### EXERCISE DETAILS
Would you please set down the lines of the data from the one containing "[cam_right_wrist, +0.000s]" to the final line, exactly and only those?
┌──
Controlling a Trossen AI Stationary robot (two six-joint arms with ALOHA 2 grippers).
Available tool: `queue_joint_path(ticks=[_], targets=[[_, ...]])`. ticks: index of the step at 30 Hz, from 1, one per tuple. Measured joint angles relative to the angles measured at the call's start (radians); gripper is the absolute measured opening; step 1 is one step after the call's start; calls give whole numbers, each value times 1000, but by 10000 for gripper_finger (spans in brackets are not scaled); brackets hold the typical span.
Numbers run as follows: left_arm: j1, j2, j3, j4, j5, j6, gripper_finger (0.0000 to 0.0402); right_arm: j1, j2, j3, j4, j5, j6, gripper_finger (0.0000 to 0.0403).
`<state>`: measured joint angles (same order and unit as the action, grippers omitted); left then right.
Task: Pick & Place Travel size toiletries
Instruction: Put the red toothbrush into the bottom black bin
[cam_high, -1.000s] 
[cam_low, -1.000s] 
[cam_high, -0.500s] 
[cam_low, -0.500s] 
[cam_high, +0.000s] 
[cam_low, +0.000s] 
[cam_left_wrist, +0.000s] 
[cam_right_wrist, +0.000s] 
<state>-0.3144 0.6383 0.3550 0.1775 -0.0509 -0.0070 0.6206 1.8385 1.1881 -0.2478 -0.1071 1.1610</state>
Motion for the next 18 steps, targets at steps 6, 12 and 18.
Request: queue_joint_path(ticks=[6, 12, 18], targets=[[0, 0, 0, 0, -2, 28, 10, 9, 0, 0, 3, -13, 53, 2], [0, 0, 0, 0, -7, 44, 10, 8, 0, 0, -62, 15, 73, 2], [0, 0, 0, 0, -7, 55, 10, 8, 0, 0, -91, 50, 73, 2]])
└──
### EXERCISE SOLUTION
[cam_right_wrist, +0.000s] 
<state>-0.3144 0.6383 0.3550 0.1775 -0.0509 -0.0070 0.6206 1.8385 1.1881 -0.2478 -0.1071 1.1610</state>
Motion for the next 18 steps, targets at steps 6, 12 and 18.
Request: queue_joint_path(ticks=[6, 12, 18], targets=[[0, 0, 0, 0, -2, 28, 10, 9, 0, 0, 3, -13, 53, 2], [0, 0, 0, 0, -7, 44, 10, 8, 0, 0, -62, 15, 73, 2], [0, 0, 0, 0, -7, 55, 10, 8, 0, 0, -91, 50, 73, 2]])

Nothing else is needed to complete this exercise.